### What to do
Starting at the first line of the data, please print exactly those lines through the one that holds "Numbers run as", omitting every picture.

### Data block
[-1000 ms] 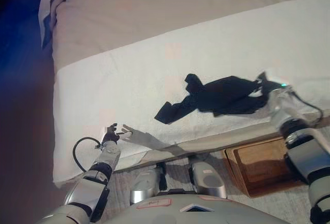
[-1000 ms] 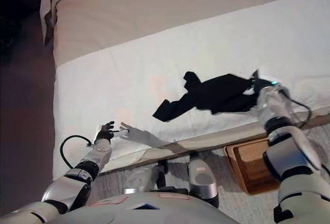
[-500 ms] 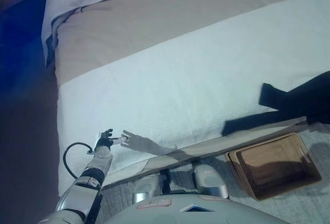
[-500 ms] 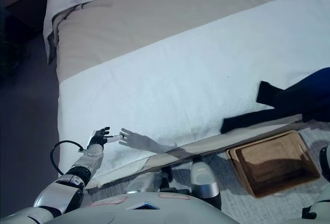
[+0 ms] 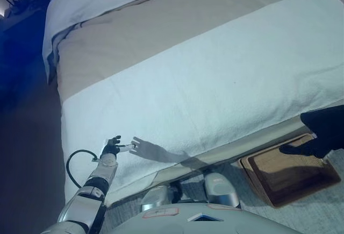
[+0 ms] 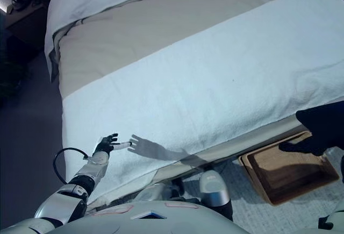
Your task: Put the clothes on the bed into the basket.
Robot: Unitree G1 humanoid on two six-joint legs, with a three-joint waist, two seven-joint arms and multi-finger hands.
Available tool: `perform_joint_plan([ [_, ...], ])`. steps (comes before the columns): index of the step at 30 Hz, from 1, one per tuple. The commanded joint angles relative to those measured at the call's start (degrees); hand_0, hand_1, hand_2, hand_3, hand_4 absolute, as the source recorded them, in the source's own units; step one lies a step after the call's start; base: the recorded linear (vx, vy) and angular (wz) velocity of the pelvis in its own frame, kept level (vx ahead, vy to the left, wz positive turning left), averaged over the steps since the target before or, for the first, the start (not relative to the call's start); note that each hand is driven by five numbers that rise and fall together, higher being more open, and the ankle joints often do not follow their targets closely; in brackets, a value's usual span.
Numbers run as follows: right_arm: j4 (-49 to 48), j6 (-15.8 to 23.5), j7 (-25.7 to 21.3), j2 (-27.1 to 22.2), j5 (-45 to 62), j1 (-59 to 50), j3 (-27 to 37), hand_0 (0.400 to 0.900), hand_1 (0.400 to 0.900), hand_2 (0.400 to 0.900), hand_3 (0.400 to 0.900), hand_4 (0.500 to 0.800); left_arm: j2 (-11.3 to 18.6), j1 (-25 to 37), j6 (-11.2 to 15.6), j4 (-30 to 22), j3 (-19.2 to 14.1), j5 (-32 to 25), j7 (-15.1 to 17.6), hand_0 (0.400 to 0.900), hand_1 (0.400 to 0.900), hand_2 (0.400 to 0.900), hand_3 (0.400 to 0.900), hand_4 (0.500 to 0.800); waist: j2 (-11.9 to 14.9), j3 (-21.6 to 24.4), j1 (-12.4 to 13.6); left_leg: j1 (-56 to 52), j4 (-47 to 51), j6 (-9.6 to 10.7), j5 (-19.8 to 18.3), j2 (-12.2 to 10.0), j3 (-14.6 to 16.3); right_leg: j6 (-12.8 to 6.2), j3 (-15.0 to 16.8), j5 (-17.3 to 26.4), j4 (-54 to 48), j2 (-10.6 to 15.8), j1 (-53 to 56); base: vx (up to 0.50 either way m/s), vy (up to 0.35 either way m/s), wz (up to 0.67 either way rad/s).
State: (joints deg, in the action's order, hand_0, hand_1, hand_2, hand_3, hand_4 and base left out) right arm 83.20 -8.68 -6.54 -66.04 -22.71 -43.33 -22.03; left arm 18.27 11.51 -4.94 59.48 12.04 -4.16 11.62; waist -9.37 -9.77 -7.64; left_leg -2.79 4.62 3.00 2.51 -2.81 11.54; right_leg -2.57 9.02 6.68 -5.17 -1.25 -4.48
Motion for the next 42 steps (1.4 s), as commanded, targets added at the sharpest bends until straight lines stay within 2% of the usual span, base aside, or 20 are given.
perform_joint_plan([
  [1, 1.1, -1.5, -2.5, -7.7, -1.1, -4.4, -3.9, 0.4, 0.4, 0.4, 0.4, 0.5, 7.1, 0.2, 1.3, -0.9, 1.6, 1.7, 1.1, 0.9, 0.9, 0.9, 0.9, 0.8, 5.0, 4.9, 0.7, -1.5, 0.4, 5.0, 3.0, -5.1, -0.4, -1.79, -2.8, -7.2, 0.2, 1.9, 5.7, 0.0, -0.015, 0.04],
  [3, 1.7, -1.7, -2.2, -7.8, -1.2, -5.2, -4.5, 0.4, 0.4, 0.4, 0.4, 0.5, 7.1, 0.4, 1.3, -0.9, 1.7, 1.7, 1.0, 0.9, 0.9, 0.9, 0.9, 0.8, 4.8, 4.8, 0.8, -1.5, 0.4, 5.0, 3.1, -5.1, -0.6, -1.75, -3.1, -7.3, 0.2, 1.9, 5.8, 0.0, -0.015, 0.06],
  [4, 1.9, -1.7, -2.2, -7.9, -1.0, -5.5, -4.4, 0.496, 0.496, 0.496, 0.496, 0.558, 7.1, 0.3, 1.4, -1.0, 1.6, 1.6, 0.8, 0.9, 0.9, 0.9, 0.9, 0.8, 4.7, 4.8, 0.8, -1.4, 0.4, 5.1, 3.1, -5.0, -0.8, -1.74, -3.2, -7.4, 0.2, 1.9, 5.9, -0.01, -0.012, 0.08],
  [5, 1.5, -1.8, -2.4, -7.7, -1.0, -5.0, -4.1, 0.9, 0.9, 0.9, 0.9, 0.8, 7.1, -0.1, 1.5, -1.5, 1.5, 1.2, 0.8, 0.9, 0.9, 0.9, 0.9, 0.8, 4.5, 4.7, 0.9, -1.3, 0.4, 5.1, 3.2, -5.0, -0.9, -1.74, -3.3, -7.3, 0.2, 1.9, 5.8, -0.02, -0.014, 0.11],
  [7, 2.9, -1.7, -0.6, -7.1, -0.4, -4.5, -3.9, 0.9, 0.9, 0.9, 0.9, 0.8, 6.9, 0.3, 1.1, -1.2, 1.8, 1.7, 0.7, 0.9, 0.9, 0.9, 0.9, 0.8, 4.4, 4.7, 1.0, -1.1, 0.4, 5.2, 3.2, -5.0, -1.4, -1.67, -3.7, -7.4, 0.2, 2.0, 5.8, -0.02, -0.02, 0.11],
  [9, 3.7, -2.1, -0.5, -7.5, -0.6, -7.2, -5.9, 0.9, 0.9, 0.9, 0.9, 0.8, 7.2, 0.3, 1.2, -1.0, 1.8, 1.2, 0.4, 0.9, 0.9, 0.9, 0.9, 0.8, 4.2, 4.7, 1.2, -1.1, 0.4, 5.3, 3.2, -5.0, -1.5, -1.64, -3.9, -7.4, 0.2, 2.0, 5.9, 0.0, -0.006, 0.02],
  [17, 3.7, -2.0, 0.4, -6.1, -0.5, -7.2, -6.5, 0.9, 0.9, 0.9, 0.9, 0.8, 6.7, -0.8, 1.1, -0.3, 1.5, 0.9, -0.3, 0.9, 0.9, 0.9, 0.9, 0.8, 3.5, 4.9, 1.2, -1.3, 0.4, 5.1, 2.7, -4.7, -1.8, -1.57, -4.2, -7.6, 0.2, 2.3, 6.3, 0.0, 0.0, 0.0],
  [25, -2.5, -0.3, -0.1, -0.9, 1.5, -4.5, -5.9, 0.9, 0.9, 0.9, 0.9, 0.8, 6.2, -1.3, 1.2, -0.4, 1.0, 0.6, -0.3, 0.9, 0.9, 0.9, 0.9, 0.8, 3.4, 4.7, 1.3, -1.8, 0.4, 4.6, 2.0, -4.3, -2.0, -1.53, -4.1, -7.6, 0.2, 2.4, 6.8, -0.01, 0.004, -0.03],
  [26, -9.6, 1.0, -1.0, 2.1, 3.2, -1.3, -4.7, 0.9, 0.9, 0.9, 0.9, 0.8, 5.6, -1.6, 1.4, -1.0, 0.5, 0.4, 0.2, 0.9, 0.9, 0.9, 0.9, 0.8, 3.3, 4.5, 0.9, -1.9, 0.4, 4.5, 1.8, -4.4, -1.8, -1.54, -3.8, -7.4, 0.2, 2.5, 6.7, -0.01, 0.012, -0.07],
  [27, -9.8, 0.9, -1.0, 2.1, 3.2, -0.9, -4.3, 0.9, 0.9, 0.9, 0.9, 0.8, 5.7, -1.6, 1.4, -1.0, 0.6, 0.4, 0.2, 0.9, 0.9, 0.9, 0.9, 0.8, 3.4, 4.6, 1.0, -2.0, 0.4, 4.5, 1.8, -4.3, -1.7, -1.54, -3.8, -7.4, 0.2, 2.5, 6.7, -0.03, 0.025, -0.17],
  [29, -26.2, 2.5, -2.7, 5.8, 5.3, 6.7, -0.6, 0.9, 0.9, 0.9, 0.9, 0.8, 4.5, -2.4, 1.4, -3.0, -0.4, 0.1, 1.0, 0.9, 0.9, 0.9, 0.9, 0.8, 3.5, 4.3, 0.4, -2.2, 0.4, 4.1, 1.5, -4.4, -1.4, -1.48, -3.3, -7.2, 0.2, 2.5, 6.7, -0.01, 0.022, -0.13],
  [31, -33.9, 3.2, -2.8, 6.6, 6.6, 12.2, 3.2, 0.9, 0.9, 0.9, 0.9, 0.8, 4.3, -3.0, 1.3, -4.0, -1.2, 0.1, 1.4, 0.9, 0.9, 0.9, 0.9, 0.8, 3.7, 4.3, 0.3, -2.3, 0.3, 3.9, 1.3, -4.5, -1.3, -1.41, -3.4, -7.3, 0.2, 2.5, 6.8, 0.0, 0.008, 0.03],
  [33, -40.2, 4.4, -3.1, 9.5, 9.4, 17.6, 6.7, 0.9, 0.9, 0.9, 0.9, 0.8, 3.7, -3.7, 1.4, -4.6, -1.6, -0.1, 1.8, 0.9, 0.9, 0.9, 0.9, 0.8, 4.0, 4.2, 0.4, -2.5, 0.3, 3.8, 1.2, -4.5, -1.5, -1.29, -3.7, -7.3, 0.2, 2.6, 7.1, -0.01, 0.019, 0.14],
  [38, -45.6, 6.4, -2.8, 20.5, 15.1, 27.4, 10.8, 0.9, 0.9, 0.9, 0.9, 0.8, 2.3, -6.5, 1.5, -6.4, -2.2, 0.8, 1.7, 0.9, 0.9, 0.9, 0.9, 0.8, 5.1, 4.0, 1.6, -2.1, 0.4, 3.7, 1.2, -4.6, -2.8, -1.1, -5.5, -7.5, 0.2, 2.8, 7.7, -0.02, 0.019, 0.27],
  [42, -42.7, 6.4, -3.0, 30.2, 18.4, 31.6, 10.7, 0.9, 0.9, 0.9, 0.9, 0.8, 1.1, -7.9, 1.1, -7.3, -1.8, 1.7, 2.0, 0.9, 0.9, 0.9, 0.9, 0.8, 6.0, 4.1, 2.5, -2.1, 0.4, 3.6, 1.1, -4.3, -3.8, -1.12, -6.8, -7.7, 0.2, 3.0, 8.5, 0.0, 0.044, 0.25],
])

### Response
[-1000 ms] 
[-1000 ms] 
[-500 ms] 
[-500 ms] 
[+0 ms] 
[+0 ms] 
Your task: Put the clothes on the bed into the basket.
Robot: Unitree G1 humanoid on two six-joint legs, with a three-joint waist, two seven-joint arms and multi-finger hands.
Available tool: `perform_joint_plan([ [_, ...], ])`. steps (comes before the columns): index of the step at 30 Hz, from 1, one per tuple. The commanded joint angles relative to those measured at the call's start (degrees); hand_0, hand_1, hand_2, hand_3, hand_4 absolute, as the source recorded them, in the source's own units; step one lies a step after the call's start; base: the recorded linear (vx, vy) and angular (wz) velocity of the pelvis in its own frame, kept level (vx ahead, vy to the left, wz positive turning left), averaged over the steps since the target before or, for the first, the start (not relative to the call's start); note that each hand is driven by five numbers that rise and fall together, higher being more open, and the ankle joints often do not follow their targets closely; in brackets, a value's usual span.
Numbers run as follows: right_arm: j4 (-49 to 48), j6 (-15.8 to 23.5), j7 (-25.7 to 21.3), j2 (-27.1 to 22.2), j5 (-45 to 62), j1 (-59 to 50), j3 (-27 to 37), hand_0 (0.400 to 0.900), hand_1 (0.400 to 0.900), hand_2 (0.400 to 0.900), hand_3 (0.400 to 0.900), hand_4 (0.500 to 0.800); left_arm: j2 (-11.3 to 18.6), j1 (-25 to 37), j6 (-11.2 to 15.6), j4 (-30 to 22), j3 (-19.2 to 14.1), j5 (-32 to 25), j7 (-15.1 to 17.6), hand_0 (0.400 to 0.900), hand_1 (0.400 to 0.900), hand_2 (0.400 to 0.900), hand_3 (0.400 to 0.900), hand_4 (0.500 to 0.800); waist: j2 (-11.9 to 14.9), j3 (-21.6 to 24.4), j1 (-12.4 to 13.6); left_leg: j1 (-56 to 52), j4 (-47 to 51), j6 (-9.6 to 10.7), j5 (-19.8 to 18.3), j2 (-12.2 to 10.0), j3 (-14.6 to 16.3); right_leg: j6 (-12.8 to 6.2), j3 (-15.0 to 16.8), j5 (-17.3 to 26.4), j4 (-54 to 48), j2 (-10.6 to 15.8), j1 (-53 to 56); base: vx (up to 0.50 either way m/s), vy (up to 0.35 either way m/s), wz (up to 0.67 either way rad/s).

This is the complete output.